● Exercise details: Lines outside the range are not wanted. Give again exactly the lines between the line holding "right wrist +" and the line holding "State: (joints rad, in", inclusive, from the listing below.

● Given information:
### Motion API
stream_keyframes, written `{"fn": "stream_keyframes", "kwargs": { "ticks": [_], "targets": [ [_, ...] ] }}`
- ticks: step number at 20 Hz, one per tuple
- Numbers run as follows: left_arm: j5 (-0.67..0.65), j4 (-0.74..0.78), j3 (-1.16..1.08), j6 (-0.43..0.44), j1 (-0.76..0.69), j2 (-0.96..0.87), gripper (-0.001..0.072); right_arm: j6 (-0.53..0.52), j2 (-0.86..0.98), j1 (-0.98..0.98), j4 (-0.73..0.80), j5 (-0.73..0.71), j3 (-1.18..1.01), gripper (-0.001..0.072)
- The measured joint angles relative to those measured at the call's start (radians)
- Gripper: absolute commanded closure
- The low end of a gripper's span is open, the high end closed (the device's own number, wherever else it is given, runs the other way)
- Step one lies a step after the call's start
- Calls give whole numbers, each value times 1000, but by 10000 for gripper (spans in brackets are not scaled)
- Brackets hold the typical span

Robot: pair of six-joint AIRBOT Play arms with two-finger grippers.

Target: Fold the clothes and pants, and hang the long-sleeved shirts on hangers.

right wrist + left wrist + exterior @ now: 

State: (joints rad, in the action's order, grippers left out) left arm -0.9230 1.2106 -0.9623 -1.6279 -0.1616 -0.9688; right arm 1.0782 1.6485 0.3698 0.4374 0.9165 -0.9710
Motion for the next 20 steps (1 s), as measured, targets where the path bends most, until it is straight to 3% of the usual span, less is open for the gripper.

● Answer space:
right wrist + left wrist + exterior @ now: 

State: (joints rad, in the action's order, grippers left out) left arm -0.9230 1.2106 -0.9623 -1.6279 -0.1616 -0.9688; right arm 1.0782 1.6485 0.3698 0.4374 0.9165 -0.9710

This completes the required output.